I guess you could call it a more refined version of the "popularity 
contest" that you already referred to (with the associated 
limitations, and thus subject to some of the same criticisms as those 
pointed at BSIMM): we effectively conducted a survey of a diverse set 
of organizations/individuals from various parts of the software 
security industry, asking what was most important to them, and what 
they saw the most often.  This year, I intentionally designed the Top 
25 under the assumption that we would not have hard-core quantitative 
data, recognizing that people WANTED hard-core data, and that the few 
people who actually had this data, would not want to share it.  (After 
all, as a software vendor you may know what your own problems are, but 
you might not want to share that with anyone else.)

It was a bit of a surprise when a handful of participants actually had 
real data - but, then the problem I'm referring to with respect to 
"consumable form" reared its ugly head.  One third-party consultant 
had statistics for a broad set of about 10 high-level categories 
representing hundreds of evaluations; one software vendor gave us a 
specific weakness history - representing dozens of different CWE 
entries across a broad spectrum of issues, sometimes at very low 
levels of detail and even branching into the GUI part of CWE which 
almost nobody pays attention to - but "only" for 3 products.  Another 
vendor rep evaluated the dozen or two publicly-disclosed 
vulnerabilities that were most severe according to associated CVSS 
scores.  Those three data sets, plus the handful of others based on 
some form of analysis of hard-core data, are not merge-able. The irony 
with CWE (and many of the making-security-measurable efforts) is that 
it brings sufficient clarity to recognize when there is no clarity... 
the "known unknowns" to quote Donald Rumsfeld.  I saw this in 1999 in 
the early days of CVE, too, and it's still going on - observers of the 
oss-security list see this weekly.

For data collection at such a specialized level, the situation is not 
unlike the breach-data problem faced by the Open Security Foundation 
in their Data Loss DB work - sometimes you have details, sometimes you 
don't. The Data Loss people might be able to say "well, based on this 
100-page report we examined, we think it MIGHT have been SQL 
injection" but that's the kind of data we're dealing with right now.

Now, a separate exercise in which we compare/contrast the customized 
top-n lists of those who have actually progressed to the point of 
making them... that smells like opportunity to me.
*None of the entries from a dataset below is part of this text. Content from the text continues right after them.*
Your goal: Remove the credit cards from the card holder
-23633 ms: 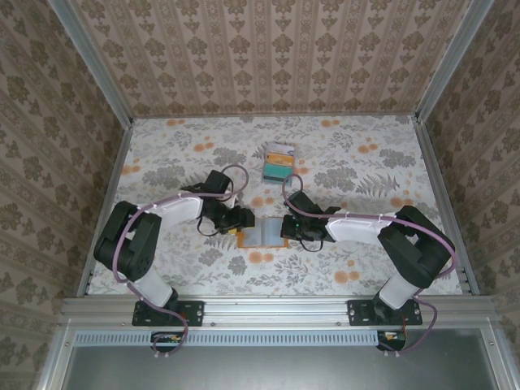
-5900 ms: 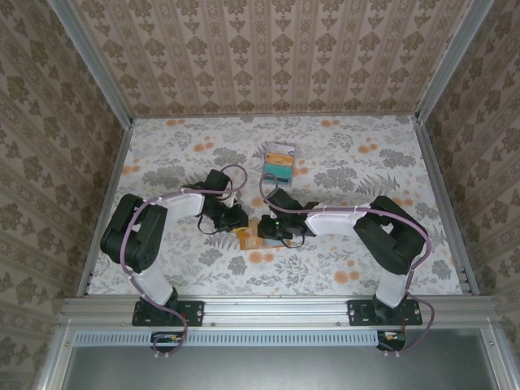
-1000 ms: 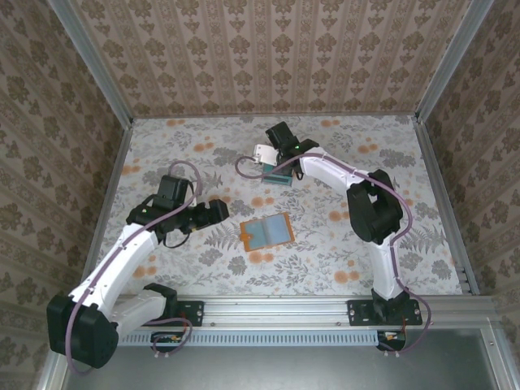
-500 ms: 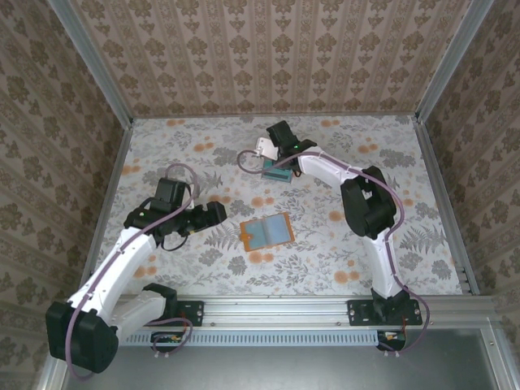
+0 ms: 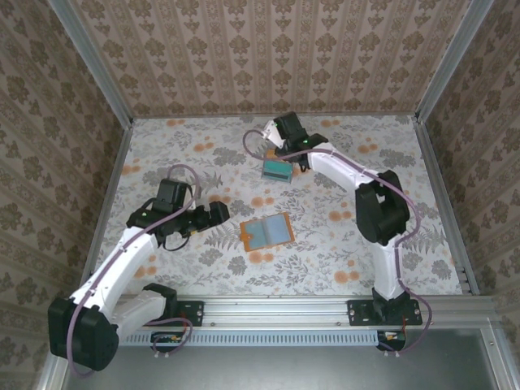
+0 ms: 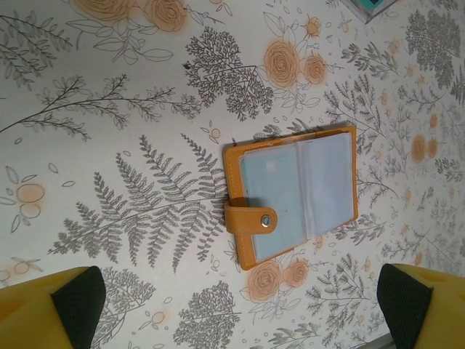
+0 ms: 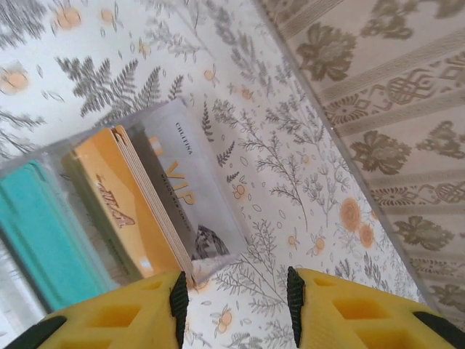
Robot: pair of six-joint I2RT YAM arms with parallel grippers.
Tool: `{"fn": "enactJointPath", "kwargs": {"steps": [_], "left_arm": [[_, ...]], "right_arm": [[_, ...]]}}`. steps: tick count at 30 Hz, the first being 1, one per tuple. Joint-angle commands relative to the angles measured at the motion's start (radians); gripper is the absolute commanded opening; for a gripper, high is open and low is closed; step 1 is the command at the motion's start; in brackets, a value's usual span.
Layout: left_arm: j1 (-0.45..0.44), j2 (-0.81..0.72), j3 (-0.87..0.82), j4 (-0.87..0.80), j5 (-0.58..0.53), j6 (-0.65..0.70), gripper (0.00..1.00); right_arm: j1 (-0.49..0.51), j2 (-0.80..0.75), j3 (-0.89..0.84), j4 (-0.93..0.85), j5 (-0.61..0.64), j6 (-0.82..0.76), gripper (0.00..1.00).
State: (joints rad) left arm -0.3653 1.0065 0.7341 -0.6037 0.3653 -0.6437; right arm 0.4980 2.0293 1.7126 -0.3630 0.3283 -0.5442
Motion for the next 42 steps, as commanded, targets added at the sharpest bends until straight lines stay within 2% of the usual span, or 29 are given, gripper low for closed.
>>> {"fn": "enactJointPath", "kwargs": {"steps": [1, 5, 10, 15, 21, 25, 42], "left_arm": [[-0.023, 0.007, -0.024, 0.055, 0.008, -0.038, 1.00], [-0.085, 0.005, -0.057, 0.124, -0.053, -0.095, 1.00], [-0.231, 0.031, -0.083, 0.198, -0.148, -0.207, 0.97], [-0.311, 0.107, -0.102, 0.305, -0.147, -0.310, 0.91], [-0.323, 0.230, -0.101, 0.438, -0.108, -0.350, 0.72], [-0.321, 0.328, -0.049, 0.444, -0.090, -0.315, 0.66], [-0.273, 0.473, -0.006, 0.457, -0.040, -0.244, 0.63]], "right_arm": [[0.002, -0.143, -0.058, -0.085, -0.105, 0.230, 0.42], [0.007, -0.269, -0.198, -0.092, -0.190, 0.457, 0.41], [0.018, -0.400, -0.385, -0.117, -0.278, 0.656, 0.37], [0.024, -0.504, -0.562, -0.127, -0.394, 0.813, 0.29], [0.038, -0.573, -0.801, 0.011, -0.537, 1.014, 0.20], [0.073, -0.540, -0.874, 0.090, -0.587, 1.095, 0.13], [0.144, -0.350, -0.911, 0.176, -0.529, 1.144, 0.11]]}}
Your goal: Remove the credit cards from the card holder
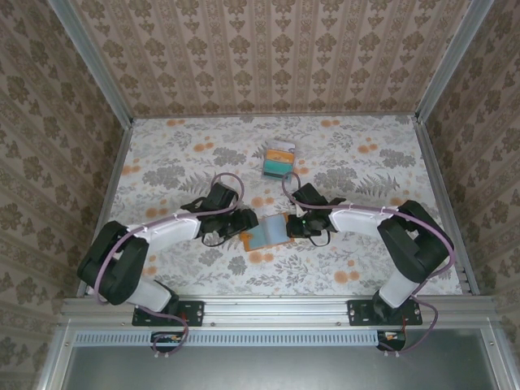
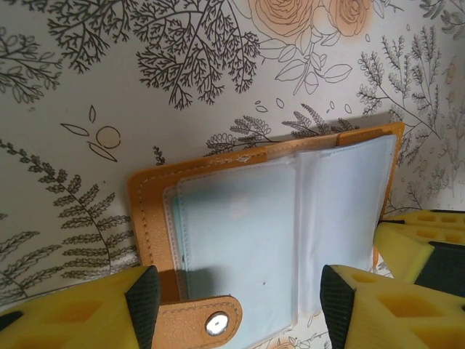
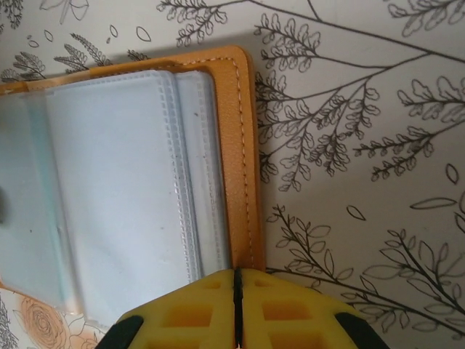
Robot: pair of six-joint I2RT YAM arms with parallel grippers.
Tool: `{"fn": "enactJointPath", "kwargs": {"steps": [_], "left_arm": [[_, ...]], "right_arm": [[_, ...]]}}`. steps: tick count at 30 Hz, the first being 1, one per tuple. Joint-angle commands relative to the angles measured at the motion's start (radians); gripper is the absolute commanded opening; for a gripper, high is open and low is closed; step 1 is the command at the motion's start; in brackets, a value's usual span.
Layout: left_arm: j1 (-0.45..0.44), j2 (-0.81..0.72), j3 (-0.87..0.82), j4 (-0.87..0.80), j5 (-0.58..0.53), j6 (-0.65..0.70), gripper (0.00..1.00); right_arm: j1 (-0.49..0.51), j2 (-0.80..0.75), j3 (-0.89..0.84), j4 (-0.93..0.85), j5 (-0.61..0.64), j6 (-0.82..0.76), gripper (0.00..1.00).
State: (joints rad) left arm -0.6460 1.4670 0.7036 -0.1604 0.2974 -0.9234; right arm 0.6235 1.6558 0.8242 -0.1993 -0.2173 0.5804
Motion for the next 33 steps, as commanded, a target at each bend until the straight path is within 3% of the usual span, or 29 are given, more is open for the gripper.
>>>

I for one am pretty satisfied with the rate at which things are
progressing and am delighted to see that we're finally getting some raw
data, as good (or as bad) as it may be.  The data collection process,
source data, metrics, and conclusions associated with the 2010 Top 
25 will
probably be controversial, but at least there's some data to argue 
about.

Cool!

To clarify to others who have commented on this part - I'm talking 
specifically about the rate in which the software security industry 
seems to be maturing, independently of how quickly the threat 
landscape is changing.  That's a whole different, depressing problem.